Like the Victorian period itself, Abraham begins with Dickens's The Posthumous Papers of the Pickwick Club (1836–7), a text which launched a thousand aftertexts, not to mention Pickwick cigars, breeches, and chintzes. Focusing on Pickwick imitations, Abraham examines two varieties: club imitations and prostheses (plagiaristic extensions of original characters and plots). While current Pickwick readers might have little or no interest in the club part of Pickwick (Dickens himself lost interest in it), the club imitators made it their raison d'etre. Abraham exhumes three such imitations and gives an engaging account of the ways each imagines club scenes that they believe Dickens "was going to write, meant to write, advertised in the prospectus, or neglected to write" (30). It is not that Abraham thinks these imitations give the real Pickwick a run for his money (he does not), but rather that in them we witness how another group of Dickens's readers actually read the book; in short, they become an untapped resource for reception studies.

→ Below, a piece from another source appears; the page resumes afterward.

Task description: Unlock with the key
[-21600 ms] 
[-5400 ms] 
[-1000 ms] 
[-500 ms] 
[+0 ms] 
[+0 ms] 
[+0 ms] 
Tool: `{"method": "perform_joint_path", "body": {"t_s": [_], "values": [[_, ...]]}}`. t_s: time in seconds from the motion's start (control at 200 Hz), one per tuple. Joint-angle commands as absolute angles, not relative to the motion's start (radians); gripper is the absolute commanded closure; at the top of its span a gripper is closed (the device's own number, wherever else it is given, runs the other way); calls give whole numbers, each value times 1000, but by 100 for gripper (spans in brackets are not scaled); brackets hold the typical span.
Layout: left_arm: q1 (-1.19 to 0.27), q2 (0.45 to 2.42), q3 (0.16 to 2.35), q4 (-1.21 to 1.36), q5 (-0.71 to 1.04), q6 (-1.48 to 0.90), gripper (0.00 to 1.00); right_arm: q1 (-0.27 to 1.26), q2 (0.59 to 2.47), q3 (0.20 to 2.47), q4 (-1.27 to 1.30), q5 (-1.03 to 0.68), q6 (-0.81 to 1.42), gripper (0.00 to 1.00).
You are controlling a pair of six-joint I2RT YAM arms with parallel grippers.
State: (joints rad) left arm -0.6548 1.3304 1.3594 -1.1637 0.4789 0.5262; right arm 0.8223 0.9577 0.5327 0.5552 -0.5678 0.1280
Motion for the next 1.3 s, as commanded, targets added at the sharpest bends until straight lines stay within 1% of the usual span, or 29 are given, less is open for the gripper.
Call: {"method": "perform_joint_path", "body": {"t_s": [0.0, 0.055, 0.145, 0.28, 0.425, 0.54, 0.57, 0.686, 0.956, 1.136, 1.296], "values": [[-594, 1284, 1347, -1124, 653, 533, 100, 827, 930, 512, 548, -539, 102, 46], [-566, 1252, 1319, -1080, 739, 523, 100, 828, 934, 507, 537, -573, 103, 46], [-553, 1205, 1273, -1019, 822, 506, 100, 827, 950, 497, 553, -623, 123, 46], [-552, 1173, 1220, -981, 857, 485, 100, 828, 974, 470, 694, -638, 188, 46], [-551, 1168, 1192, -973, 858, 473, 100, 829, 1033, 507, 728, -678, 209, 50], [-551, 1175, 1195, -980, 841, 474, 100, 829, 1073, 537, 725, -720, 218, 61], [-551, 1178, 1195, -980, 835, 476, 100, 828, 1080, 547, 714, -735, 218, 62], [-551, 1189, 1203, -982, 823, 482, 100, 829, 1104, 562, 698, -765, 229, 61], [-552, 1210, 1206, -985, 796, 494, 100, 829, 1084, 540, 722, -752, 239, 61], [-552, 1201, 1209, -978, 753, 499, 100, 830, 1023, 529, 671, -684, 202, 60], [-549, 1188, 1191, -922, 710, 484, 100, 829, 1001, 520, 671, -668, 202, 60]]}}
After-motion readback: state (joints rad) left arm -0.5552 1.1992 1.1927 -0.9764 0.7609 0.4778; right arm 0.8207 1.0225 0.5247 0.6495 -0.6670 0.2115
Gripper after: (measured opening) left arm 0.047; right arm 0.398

Not surprisingly, these aftertextual authors try their hands at Dickensian hyperbole, dialect, and interpolated stories, and Abraham takes them seriously—but not too seriously. Instead of trying to elevate these imitations, Abraham helps us to see Dickens through their eyes and to consider (more specifically) how they tune in to the undercurrents of racism, anti-Semitism, and sexuality that later critics have identified in the novel. So, for instance, examining the more anti-Semitic outgrowths, Abraham argues that they are derived "from the repressed Jewish origins of Samuel Pickwick"; Abraham supports his argument by adducing convincing evidence (his own and that gleaned from [End Page 612] other critical works) of the novel's anti-Semitic impulses (48). Perhaps Abraham's most provocative speculation concerns moments in the Pickwick aftertexts that evoke Warren's Blacking well before information about Dickens's past would have been publicly known. Were Dickens's imitators picking up on the references that he could not help but drop into his novels? Giving appropriate credit to Rosemarie Bodenheimer for the work she does in Knowing Dickens (2010), Abraham reads these aftertexts carefully to illuminate what Dickens's contemporary readers might have registered themselves.

If Abraham's work...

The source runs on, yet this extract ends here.